Tweaking gene turns tissues into super musclesPublished On: Tue, Nov 22nd, 2011 | Genetics | By BioNews
Scientists have done the unthinkable — they created super-strong, high-endurance mice and worms by suppressing a natural muscle-growth inhibitor.
With the tweaked gene (suppressed inhibitor) out of the way, mutated mice became true marathoners, capable of running faster and longer before showing any signs of fatigue.
In fact, they were able to cover almost twice the distance than ‘normal’ mice, who did not have the inhibitor suppressed. They also exhibited better tolerance to cold.
The breakthrough potentially opens the way to more advanced and effective treatment of age-related or genetics-related muscle degeneration, the journal Cell reported.

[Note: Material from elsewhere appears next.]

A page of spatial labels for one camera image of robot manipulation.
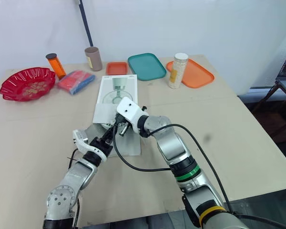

The project was a collaboration between researchers at the Salk Institute for Biological Studies, and two Swiss institutions, Ecole Polytechnique Federale de Lausanne (EPFL) and the University of Lausanne.
The scientists found that a tiny inhibitor may be responsible for determining the strength of our muscles, a university statement said.
By acting on a genome regulator (NCoR1), they were able to modulate the activity of certain genes, creating a strain of mighty mice whose muscles were twice as strong as those of normal mice.
“There are now ways to develop drugs for people who are unable to exercise due to obesity or other health complications, such as diabetes, immobility and frailty,” said Ronald M. Evans, researcher at the Salk university.
“We can now engineer specific gene networks in muscle to give the benefits of exercise to sedentary mice,” he said.
Johan Auwerx from EPFL, who led the study, says molecules such as NCoR1 are molecular brakes that decrease the activity of genes. Releasing the brake by mutation or with chemicals can reactivate gene circuits to provide more energy to muscle and enhance its activity.
Salk researchers and their collaborators reported on the results of experiments done in parallel on mice and nematodes.
By genetically manipulating the offspring of these species, the researchers were able to suppress NCoR1, which normally acts to inhibit muscle tissues.